O jornalista Auberon Waugh (1939-2001) foi um dos mais importantes colunistas da imprensa inglesa na segunda metade do século 20. Filho do grande escritor Evelyn Waugh, tinha um talento descomunal para destilar sátira, bom humor e criatividade ao escrever sobre política. Além do texto brilhante, reunia outros dois elementos fundamentais para exercer o ofício: ceticismo e uma costela anarquista.
De sua coluna na revista Spectator ou de seu diário na Private Eye, Auberon batia em conservadores e trabalhistas; criticava a família real e a rainha; denunciava a estupidez de certa intelligentsia inglesa; apontava os vícios da imprensa nativa; condenava a degradação da sociedade britânica.

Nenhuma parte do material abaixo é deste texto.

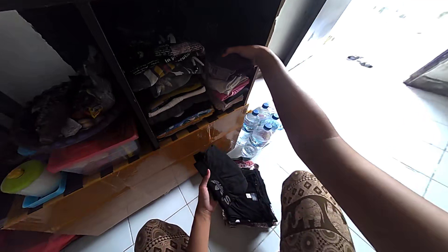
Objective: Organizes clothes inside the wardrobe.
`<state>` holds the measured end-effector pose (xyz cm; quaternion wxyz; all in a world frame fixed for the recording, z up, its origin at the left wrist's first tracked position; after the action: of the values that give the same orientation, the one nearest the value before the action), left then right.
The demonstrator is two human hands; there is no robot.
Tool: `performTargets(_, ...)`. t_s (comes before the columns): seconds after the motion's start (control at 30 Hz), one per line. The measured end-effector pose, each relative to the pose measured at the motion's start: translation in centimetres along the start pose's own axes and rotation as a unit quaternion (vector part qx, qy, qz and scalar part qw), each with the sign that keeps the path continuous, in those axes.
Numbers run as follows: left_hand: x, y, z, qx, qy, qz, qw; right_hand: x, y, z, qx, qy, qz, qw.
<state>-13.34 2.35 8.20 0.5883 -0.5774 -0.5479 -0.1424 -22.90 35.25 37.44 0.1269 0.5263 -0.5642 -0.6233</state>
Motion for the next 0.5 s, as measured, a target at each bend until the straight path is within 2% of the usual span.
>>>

Era excelente até quando errava. Ao escrever, era enfático, enérgico, ofensivo e às vezes desagradável, mas jamais escrevia com o fígado – que usava para atividades mais nobres, como exercer a sua paixão pelos vinhos. Aprendi muito com seus textos. Continuo aprendendo.
Quanto maior a sede pelo poder, mais profunda será a vileza de certos políticos
Auberon não tinha qualquer ambição e ilusão em relação ao poder. Desconfiava de todos aqueles que as tivessem. É a melhor postura para quem deseja ser comentarista político. Suas afirmações sobre o assunto são primorosas. Um exemplo:
“Política, nunca canso de dizer, é coisa para desajustados sociais e emocionais, para rancorosos com algum tipo de deficiência. A finalidade da política é ajudá-los a superar esses sentimentos de inferioridade e compensar as deficiências pessoais a partir da busca pelo poder.”
Assertivas como estas, extraídas do artigo “The power urge (O poder instiga)” publicado em 1984 na Spectator, valem mais do que qualquer punhado de teorias políticas caquéticas (e aqui valho-me do célebre e rude elogio do escritor William Faulkner ao poema Ode a uma urna grega, de John Keats). O parágrafo acima também define à perfeição o marxismo e seus filhos feios. E inocula a dose exata de ceticismo na mente do estudioso, do comentarista e, por que não?, do político sensato e prudente.
Podemos ir além na análise do trecho. Auberon, tenhamos em mente, estava falando do poder. Mais especificamente, do poder político na Inglaterra. E quis dimensionar a influência do poder na psicologia de um tipo de homem que se envolve na política. Há camadas de observações importantes num parágrafo tão curto: 1. a finalidade da política; 2. a possibilidade de usos da política; 3. que tipo de gente se envolve na política; 4. e os limites na busca pelo poder (se é que existem) como uma forma de compensação de algo.
Auberon tinha como ponto de observação a política inglesa – sobre a qual temos grande consideração e respeito. Os infortúnios, dramas e misérias do ambiente e dos atores políticos de sua época, as décadas de 1960 a 1990, podem nos parecer exagerados ou mais adequados à análise da política brasileira porque temos uma tendência a ver alguns países estrangeiros de uma maneira idealizada. Como nos sairíamos, porém, analisando a nossa política e os nossos políticos segundo o trecho do artigo? Se é verdade que todo país tem seus próprios problemas de acordo com a cultura social e política que desenvolveu, comparativamente, o Brasil aparece muito mal na grande foto da política ocidental.
A política brasileira parece ser o que é porque deixamos que fosse ocupada e dominada por desajustados sociais e emocionais, por rancorosos com algum tipo de deficiência. E não parece haver dúvida de que uma parcela poderosa dessa gente busca o poder também para superar sentimentos de inferioridade e compensar deficiências pessoais.
Não duvidem: quanto maior a sede pelo poder, mais profunda será a vileza de certos políticos. Porque, sim, o poder instiga e pode corromper. E quanto pior a sociedade, piores serão os políticos. O que fará diferença será a limitação desse poder e o tipo de gente que o exercerá.
E Auberon Waugh? Sua percepção e ferocidade satírica podem nos ajudar a identificar os desajustados ávidos pelo poder. Hoje em dia, muito mais no Brasil que na Inglaterra.